§ **EXERCISE AIM**
When copying the data, keep every line exactly the same.

§ **PROVIDED DATA**

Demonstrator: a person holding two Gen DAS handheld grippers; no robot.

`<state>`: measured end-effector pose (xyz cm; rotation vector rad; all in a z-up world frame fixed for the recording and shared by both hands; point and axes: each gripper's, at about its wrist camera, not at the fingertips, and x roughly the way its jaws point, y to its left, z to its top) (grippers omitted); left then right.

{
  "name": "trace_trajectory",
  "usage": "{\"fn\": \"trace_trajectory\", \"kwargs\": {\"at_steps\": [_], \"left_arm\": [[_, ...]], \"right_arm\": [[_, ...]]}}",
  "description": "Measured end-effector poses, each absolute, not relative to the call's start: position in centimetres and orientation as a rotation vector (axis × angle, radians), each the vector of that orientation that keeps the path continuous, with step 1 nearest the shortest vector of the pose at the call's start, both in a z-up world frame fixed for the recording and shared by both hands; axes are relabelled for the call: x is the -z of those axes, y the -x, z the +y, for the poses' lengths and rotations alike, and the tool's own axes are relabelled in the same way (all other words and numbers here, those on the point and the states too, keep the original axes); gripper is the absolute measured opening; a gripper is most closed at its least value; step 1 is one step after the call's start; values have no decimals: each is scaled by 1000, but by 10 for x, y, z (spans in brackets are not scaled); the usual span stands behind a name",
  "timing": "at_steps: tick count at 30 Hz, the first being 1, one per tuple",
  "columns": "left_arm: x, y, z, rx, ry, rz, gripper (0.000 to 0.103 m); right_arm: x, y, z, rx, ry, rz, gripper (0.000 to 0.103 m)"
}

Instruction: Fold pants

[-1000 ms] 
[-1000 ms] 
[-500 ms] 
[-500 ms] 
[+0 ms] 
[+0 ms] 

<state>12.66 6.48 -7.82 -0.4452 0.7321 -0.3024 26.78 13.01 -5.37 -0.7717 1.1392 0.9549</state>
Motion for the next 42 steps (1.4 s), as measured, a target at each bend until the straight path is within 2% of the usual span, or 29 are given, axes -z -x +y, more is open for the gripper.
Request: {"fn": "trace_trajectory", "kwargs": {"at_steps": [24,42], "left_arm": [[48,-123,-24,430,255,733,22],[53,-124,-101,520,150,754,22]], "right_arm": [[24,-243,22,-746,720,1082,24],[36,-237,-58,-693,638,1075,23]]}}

§ **RESULT BELOW**
Demonstrator: a person holding two Gen DAS handheld grippers; no robot.

`<state>`: measured end-effector pose (xyz cm; rotation vector rad; all in a z-up world frame fixed for the recording and shared by both hands; point and axes: each gripper's, at about its wrist camera, not at the fingertips, and x roughly the way its jaws point, y to its left, z to its top) (grippers omitted); left then right.

{
  "name": "trace_trajectory",
  "usage": "{\"fn\": \"trace_trajectory\", \"kwargs\": {\"at_steps\": [_], \"left_arm\": [[_, ...]], \"right_arm\": [[_, ...]]}}",
  "description": "Measured end-effector poses, each absolute, not relative to the call's start: position in centimetres and orientation as a rotation vector (axis × angle, radians), each the vector of that orientation that keeps the path continuous, with step 1 nearest the shortest vector of the pose at the call's start, both in a z-up world frame fixed for the recording and shared by both hands; axes are relabelled for the call: x is the -z of those axes, y the -x, z the +y, for the poses' lengths and rotations alike, and the tool's own axes are relabelled in the same way (all other words and numbers here, those on the point and the states too, keep the original axes); gripper is the absolute measured opening; a gripper is most closed at its least value; step 1 is one step after the call's start; values have no decimals: each is scaled by 1000, but by 10 for x, y, z (spans in brackets are not scaled); the usual span stands behind a name",
  "timing": "at_steps: tick count at 30 Hz, the first being 1, one per tuple",
  "columns": "left_arm: x, y, z, rx, ry, rz, gripper (0.000 to 0.103 m); right_arm: x, y, z, rx, ry, rz, gripper (0.000 to 0.103 m)"
}

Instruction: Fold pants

[-1000 ms] 
[-1000 ms] 
[-500 ms] 
[-500 ms] 
[+0 ms] 
[+0 ms] 

<state>12.66 6.48 -7.82 -0.4452 0.7321 -0.3024 26.78 13.01 -5.37 -0.7717 1.1392 0.9549</state>
Motion for the next 42 steps (1.4 s), as measured, a target at each bend until the straight path is within 2% of the usual span, or 29 are given, axes -z -x +y, more is open for the gripper.
Request: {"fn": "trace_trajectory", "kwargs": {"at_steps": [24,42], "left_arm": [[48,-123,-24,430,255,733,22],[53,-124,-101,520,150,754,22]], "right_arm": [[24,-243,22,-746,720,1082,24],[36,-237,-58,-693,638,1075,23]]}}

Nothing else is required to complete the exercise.